# INFORMATION SHOWN

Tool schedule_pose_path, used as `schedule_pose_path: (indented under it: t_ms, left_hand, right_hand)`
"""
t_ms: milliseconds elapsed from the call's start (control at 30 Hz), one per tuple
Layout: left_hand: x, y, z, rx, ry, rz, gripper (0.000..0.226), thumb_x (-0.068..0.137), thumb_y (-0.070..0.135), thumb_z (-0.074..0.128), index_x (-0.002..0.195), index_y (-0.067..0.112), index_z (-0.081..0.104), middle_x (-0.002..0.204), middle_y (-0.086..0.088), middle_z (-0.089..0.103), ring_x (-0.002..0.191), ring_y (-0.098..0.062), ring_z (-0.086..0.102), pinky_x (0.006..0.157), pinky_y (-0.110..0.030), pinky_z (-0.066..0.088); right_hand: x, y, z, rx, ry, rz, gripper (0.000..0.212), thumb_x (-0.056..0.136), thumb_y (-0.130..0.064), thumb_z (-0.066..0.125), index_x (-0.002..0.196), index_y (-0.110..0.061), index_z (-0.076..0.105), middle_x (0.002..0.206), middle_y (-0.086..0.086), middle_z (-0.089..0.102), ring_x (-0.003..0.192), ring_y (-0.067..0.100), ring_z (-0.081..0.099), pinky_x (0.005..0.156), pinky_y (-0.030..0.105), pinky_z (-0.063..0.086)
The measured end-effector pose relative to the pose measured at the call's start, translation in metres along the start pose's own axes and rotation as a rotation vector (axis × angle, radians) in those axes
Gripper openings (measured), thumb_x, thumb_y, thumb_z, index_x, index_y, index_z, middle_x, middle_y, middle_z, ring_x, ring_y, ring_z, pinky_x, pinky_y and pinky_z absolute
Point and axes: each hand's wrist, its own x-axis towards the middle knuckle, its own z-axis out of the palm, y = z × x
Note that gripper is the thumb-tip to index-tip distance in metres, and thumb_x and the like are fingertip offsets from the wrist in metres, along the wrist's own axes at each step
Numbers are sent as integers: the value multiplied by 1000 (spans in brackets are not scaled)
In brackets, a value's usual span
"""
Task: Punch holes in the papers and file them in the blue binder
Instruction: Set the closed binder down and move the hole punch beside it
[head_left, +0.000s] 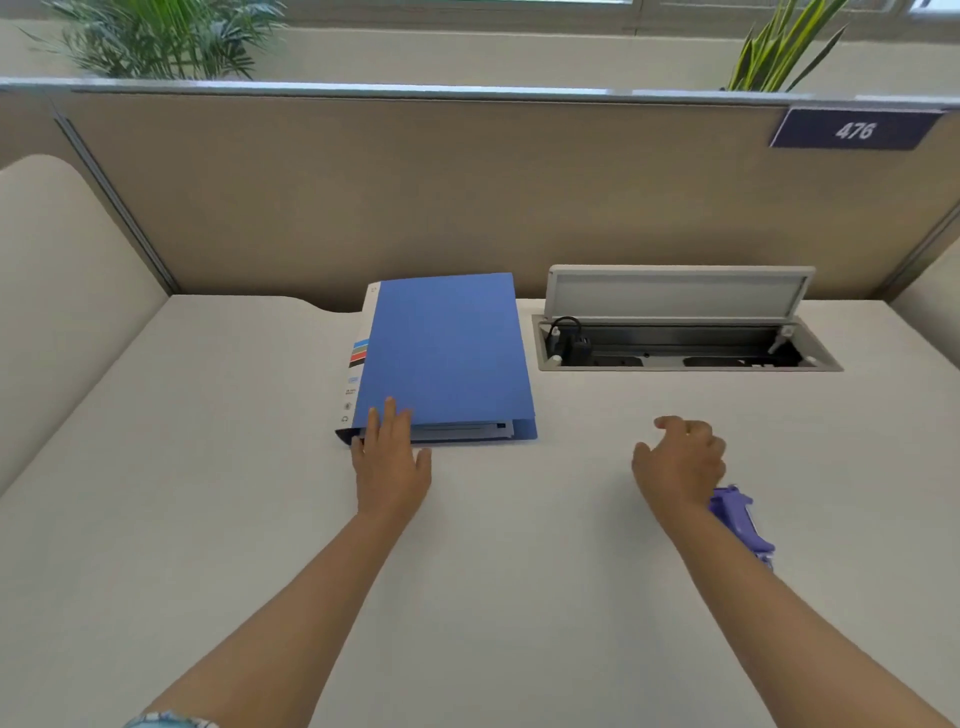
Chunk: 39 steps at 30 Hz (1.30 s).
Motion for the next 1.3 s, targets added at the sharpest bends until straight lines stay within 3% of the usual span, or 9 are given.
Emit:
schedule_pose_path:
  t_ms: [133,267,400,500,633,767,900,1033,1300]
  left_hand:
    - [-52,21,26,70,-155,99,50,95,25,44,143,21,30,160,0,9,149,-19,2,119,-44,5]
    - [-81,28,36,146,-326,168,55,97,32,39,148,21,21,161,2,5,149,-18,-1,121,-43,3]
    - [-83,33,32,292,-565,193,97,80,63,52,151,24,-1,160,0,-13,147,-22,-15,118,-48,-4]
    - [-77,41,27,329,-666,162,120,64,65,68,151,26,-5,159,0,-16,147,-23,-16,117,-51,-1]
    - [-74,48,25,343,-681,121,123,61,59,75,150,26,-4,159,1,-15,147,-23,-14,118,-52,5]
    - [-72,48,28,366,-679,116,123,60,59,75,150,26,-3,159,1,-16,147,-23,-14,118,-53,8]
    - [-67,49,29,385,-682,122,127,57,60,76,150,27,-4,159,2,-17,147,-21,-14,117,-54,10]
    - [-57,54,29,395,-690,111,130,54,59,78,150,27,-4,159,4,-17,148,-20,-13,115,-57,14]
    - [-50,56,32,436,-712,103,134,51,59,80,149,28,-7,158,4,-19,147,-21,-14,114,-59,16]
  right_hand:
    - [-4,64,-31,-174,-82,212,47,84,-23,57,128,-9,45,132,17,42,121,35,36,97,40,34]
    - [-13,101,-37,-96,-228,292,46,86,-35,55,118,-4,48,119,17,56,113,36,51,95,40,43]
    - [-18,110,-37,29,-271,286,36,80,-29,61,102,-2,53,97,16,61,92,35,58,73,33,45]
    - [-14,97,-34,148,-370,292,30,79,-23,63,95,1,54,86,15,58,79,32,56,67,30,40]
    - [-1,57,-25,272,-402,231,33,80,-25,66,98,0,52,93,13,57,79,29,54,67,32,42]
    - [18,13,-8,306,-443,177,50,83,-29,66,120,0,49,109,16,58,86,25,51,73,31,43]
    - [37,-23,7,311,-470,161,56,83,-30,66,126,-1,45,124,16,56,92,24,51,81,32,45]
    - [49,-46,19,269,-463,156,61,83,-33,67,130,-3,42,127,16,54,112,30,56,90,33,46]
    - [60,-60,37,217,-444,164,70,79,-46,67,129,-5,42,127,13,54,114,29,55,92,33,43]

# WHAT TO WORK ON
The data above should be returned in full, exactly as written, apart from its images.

# COMPLETED TASK
Tool schedule_pose_path, used as `schedule_pose_path: (indented under it: t_ms, left_hand, right_hand)`
"""
t_ms: milliseconds elapsed from the call's start (control at 30 Hz), one per tuple
Layout: left_hand: x, y, z, rx, ry, rz, gripper (0.000..0.226), thumb_x (-0.068..0.137), thumb_y (-0.070..0.135), thumb_z (-0.074..0.128), index_x (-0.002..0.195), index_y (-0.067..0.112), index_z (-0.081..0.104), middle_x (-0.002..0.204), middle_y (-0.086..0.088), middle_z (-0.089..0.103), ring_x (-0.002..0.191), ring_y (-0.098..0.062), ring_z (-0.086..0.102), pinky_x (0.006..0.157), pinky_y (-0.110..0.030), pinky_z (-0.066..0.088); right_hand: x, y, z, rx, ry, rz, gripper (0.000..0.212), thumb_x (-0.056..0.136), thumb_y (-0.130..0.064), thumb_z (-0.066..0.125), index_x (-0.002..0.196), index_y (-0.110..0.061), index_z (-0.076..0.105), middle_x (0.002..0.206), middle_y (-0.086..0.086), middle_z (-0.089..0.102), ring_x (-0.003..0.192), ring_y (-0.067..0.100), ring_z (-0.081..0.099), pinky_x (0.005..0.156), pinky_y (-0.030..0.105), pinky_z (-0.063..0.086)
The measured end-effector pose relative to the pose measured at the call's start, translation in metres along the start pose's own axes and rotation as a rotation vector (axis × angle, radians) in those axes
Gripper openings (measured), thumb_x, thumb_y, thumb_z, index_x, index_y, index_z, middle_x, middle_y, middle_z, ring_x, ring_y, ring_z, pinky_x, pinky_y and pinky_z absolute
Point and axes: each hand's wrist, its own x-axis towards the middle knuckle, its own z-axis out of the palm, y = z × x
Note that gripper is the thumb-tip to index-tip distance in metres, and thumb_x and the like are fingertip offsets from the wrist in metres, along the wrist's own axes at each step
Numbers are sent as integers: the value multiplied by 1000 (spans in brackets are not scaled)
In brackets, a value's usual span
"""
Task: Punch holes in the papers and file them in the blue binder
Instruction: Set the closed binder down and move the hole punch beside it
[head_left, +0.000s] 
Chunk: 39 steps at 30 Hz (1.30 s).
Motion for the next 1.3 s, targets added at the sharpest bends until straight lines stay within 3% of the usual span, or 9 are given.
Emit:
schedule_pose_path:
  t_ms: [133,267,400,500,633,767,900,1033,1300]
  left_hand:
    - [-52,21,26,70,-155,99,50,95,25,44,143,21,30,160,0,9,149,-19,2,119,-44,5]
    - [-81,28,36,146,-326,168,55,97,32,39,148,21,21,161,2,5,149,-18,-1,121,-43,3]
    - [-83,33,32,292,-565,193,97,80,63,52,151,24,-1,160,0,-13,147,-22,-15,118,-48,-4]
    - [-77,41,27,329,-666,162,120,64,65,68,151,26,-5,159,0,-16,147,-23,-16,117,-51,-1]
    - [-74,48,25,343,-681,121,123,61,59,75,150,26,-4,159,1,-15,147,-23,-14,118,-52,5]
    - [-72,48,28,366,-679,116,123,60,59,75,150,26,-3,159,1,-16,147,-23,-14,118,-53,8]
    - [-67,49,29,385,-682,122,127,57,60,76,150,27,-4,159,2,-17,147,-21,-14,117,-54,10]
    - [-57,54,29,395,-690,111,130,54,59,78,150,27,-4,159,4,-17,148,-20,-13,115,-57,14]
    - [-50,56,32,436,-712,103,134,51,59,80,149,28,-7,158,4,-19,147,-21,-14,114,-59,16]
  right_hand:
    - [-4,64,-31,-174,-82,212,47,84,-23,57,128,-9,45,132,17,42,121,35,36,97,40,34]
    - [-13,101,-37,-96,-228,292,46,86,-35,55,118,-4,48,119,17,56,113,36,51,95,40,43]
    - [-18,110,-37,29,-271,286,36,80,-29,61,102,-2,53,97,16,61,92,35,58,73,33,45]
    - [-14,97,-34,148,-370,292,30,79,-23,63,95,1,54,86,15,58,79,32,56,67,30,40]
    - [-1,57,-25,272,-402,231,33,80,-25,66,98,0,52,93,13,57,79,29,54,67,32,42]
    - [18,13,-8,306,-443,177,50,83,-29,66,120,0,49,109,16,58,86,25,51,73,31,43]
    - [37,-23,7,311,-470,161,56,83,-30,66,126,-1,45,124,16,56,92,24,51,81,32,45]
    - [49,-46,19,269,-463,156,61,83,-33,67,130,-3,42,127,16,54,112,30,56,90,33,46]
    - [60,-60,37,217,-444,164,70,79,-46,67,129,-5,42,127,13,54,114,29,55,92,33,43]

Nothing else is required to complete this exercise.